李崇阳不是那种嘴上说着不拘小节暗地里却将计就计的人,他的眼里只有随性而为,自己喜欢与否。
当然,也只有他才有这种底气和实力,李巨侠这三个字早就从二十年前的谄媚讨好变成了现如今的钦佩和尊敬。
言家堡虽说被魔教给围了半个多月,死伤无数,但不论怎么说,言家好歹也是一个大家族,美酒美食自然不缺,一番寒暄之后,言嗣博命人搬来整坛整坛的美酒,每一坛都是至少窖藏了三十年以上的醇酒。
江湖中人或许有不好色的,或许有不爱财的,但绝对没有任何一个人是不会喝酒的。
文涛端着碗,斜睨这些见到酒就像丢了魂一般嗷嗷乱叫的江湖人士,文涛并不十分懂酒,但也能分辨得出碗里的酒是好是坏。
“这酒是元祖登基时特别命人从天下搜罗来的一百坛美酒中的一坛竹叶青,酒香不浓,但入口柔顺,丝丝细腻,最适合文掌门你这种青年豪杰饮用。”言嗣博鄙夷地看了一圈那些嗜酒如命的江湖人士,一半解释一半炫耀地向文涛介绍道。
文涛露出个笑脸,朝着言嗣博举了举碗,一饮而尽,道:“多谢言族长款待,这酒确实不错。”
言嗣博如释重负,将之前的强颜欢笑换成一副劫后余生般的笑容,道:“言某在这先多谢文掌门伸出援手,否则我言家此次恐怕要遭大难了。”

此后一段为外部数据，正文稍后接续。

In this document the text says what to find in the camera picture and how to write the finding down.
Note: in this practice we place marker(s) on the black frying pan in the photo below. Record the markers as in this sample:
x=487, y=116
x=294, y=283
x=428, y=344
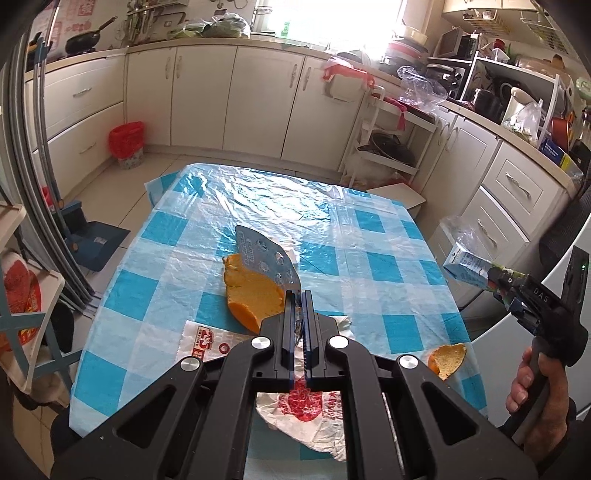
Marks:
x=83, y=41

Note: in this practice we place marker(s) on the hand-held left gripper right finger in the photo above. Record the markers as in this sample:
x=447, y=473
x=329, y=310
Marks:
x=310, y=350

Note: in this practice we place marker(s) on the red printed package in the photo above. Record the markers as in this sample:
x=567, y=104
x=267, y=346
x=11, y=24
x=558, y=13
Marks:
x=21, y=290

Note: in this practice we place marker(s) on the white blue storage rack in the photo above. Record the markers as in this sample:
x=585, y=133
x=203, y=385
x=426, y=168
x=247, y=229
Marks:
x=55, y=295

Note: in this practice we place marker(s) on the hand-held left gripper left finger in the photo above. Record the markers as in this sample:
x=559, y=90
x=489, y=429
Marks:
x=288, y=341

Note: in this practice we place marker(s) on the silver blister pack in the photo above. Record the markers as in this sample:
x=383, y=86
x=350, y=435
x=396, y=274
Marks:
x=263, y=258

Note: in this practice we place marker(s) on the blue box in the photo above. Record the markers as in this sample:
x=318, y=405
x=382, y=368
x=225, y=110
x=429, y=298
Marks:
x=554, y=152

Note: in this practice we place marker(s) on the white drawer cabinet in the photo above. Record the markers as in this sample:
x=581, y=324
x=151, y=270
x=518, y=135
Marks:
x=475, y=143

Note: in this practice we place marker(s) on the wall utensil rack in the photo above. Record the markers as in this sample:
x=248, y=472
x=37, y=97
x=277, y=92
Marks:
x=147, y=11

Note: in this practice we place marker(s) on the person's right hand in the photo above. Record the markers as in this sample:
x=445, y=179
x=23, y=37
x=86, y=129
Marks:
x=551, y=406

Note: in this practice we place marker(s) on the blue grey milk carton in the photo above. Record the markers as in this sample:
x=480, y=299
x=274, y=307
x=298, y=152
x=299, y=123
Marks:
x=466, y=265

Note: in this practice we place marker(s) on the red cloth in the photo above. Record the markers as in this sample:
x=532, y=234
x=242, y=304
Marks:
x=395, y=110

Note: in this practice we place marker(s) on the kitchen window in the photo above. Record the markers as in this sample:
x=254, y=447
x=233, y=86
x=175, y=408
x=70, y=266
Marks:
x=332, y=18

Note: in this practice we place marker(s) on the red cooking pot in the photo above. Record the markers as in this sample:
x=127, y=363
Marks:
x=563, y=131

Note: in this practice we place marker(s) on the white shelf trolley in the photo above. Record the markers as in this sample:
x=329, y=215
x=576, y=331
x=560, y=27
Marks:
x=369, y=108

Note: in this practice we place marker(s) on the white kitchen base cabinets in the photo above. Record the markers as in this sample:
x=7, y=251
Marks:
x=258, y=92

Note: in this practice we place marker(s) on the blue dustpan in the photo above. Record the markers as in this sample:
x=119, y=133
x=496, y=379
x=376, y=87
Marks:
x=97, y=240

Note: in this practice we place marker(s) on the black pot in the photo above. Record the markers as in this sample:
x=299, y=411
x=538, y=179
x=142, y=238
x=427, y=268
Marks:
x=487, y=104

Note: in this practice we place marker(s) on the white kettle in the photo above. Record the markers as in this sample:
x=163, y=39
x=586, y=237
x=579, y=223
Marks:
x=515, y=104

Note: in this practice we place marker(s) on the red trash bin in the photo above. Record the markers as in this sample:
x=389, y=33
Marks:
x=125, y=143

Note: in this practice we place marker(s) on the black wok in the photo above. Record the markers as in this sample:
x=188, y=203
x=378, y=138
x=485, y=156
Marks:
x=388, y=147

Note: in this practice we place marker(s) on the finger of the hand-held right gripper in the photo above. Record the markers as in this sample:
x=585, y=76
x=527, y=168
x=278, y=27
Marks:
x=503, y=281
x=519, y=314

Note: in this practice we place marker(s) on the large orange peel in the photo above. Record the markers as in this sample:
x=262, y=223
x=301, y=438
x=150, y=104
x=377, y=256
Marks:
x=251, y=290

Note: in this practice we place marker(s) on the stacked food containers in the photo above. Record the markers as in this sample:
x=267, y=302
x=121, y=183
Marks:
x=404, y=53

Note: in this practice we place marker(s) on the white countertop shelf unit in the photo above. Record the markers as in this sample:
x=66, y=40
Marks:
x=517, y=69

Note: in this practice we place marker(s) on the white stool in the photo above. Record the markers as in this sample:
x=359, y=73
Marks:
x=397, y=196

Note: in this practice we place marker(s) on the translucent bag of food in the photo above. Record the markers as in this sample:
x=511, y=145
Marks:
x=526, y=127

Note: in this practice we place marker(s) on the green vegetables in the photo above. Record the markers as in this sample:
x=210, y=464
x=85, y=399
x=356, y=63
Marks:
x=221, y=27

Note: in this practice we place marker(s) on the clear plastic bag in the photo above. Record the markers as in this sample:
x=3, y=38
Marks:
x=418, y=90
x=461, y=235

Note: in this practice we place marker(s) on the red paper wall decoration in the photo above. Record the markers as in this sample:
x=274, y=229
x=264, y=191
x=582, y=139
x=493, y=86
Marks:
x=55, y=32

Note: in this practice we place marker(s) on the person's right forearm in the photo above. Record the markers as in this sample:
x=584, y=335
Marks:
x=582, y=443

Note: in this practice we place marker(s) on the small orange peel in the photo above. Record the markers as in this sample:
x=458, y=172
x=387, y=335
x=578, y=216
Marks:
x=448, y=362

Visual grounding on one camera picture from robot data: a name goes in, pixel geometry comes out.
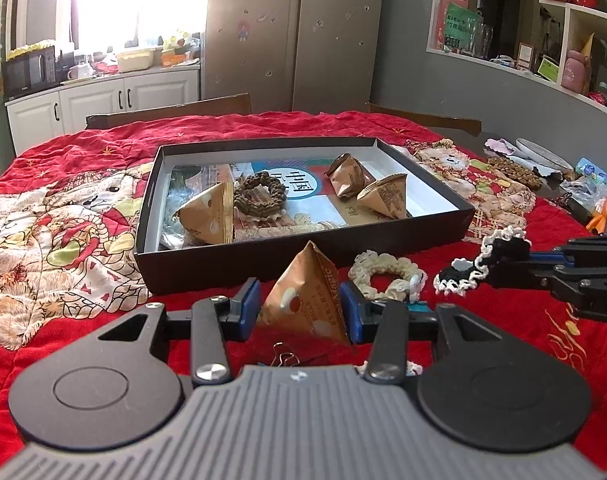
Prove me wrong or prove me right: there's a beige double-door refrigerator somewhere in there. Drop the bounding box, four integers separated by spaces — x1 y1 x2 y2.
201 0 387 113

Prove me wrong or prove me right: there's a wire handled binder clip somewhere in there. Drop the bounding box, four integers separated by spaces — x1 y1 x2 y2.
271 341 305 369

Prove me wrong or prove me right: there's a brown crochet scrunchie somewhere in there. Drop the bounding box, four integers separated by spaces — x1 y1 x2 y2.
232 170 290 222

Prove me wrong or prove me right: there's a brown triangular snack packet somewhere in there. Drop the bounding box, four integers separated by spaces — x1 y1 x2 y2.
357 172 409 220
324 154 377 200
178 180 235 246
256 240 351 347

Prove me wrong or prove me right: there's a black microwave oven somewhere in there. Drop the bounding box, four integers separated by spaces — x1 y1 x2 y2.
2 46 57 101

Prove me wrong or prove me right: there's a wooden chair back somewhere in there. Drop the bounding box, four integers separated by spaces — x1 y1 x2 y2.
366 102 483 137
86 92 253 131

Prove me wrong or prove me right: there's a beige lidded container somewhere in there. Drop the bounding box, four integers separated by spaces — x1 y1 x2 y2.
116 47 164 74

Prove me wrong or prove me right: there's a brown beaded coaster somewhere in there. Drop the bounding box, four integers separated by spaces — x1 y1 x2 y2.
486 156 542 189

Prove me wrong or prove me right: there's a blue crochet scrunchie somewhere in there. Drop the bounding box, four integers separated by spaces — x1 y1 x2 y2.
358 359 424 378

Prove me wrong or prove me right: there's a colourful printed booklet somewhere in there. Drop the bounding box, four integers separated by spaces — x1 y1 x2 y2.
158 157 379 252

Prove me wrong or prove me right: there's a green poster card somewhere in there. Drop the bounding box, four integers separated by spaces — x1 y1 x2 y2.
443 2 480 54

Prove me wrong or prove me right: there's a black shallow cardboard box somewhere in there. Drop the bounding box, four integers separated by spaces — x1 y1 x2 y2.
134 136 477 297

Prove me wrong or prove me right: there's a red printed bear blanket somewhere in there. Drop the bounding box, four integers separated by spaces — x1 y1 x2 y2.
0 110 607 456

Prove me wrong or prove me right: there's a yellow cloth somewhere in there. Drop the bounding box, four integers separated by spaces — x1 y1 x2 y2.
6 39 55 59

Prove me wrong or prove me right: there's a black white-trimmed scrunchie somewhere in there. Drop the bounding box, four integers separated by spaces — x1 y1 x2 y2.
433 226 531 295

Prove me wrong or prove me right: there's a cream crochet scrunchie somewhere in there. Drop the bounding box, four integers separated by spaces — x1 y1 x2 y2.
347 250 428 302

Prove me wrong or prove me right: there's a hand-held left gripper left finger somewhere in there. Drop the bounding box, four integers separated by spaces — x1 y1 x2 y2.
96 280 262 387

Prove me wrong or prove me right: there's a white wall shelf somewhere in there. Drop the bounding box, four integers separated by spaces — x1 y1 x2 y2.
426 0 607 122

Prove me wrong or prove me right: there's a pink cloth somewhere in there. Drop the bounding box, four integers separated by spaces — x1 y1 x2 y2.
485 138 519 156

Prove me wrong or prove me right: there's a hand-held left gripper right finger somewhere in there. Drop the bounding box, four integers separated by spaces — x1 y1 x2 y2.
341 280 507 387

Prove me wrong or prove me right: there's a pink bottle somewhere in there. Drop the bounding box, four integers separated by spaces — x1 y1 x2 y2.
562 50 592 94

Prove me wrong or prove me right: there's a white kitchen cabinet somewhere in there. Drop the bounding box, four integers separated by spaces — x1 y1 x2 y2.
6 67 202 157

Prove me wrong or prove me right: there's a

文涛摇了摇头,看着被一众江湖人士众星拱月般围在中间的巨侠李崇阳,道:“言族长,文某不和你说客套话,这次如果击退了魔教中人的进攻,别的我不要,这美酒,你得送我十坛。”
言嗣博一愣,随后哈哈大笑,豪爽道:“莫说十坛,这次事了,无论言某是否苟活,一百坛美酒定然送上武当。”
“那文某就在武当静候言族长佳音,届时一醉方休。”文涛看着李崇阳,面带笑意说道,眼神古怪。
文涛对言嗣博来说是贵客,却不是最贵的那个,在言嗣博的心里,文涛是柳青衣带给自己的惊喜,而他真正的依靠,还是柳青衣和李崇阳几人。
眼见言嗣博朝着李崇阳走去,柳青衣悄无声息地出现在文涛身侧,含笑道:“如何?”
文涛一头雾水,反问道:“什么如何?”
“这种感觉啊。”柳青衣笑道:“言家可是传承千年的大家族,一个传承了千年的大家族的族长对你低声下气,有求于你,这种感觉如何?”
文涛嗤笑一声,说道:“没什么特殊的感觉,言嗣博还不如你呢,一个偏执又死要面子的老头子,唯一的优点就是财大气粗。”
柳青衣一愣,对文涛这种从未听过的言论感到新奇,随后一笑,佯怒道:“你小子贬我还是夸我呢?”
文涛也笑,道:“自然是夸你了,你不偏执,只是偶尔脸皮有点厚,也不死要面子,因为偶尔不要脸,更不老,反正大多数人看见你都会认为你和我师父是一个辈分的,最重要的是,你和他一样,财大气粗。”
柳青衣听完文涛一番话哭笑不得,心中腹诽,文涛时候学会了调侃自己。
不过对于文涛形容言嗣博最后一句财大气粗,柳青衣心里是一万个赞同的,大厅内足有三四百坛至少窖藏了三十年以上的美酒,而文涛和柳青衣两人现在所饮的,元祖登基时埋下的美酒,足有三百年,即便是以口感绵柔悠久著称的竹叶青,也变得醇厚热辣起来。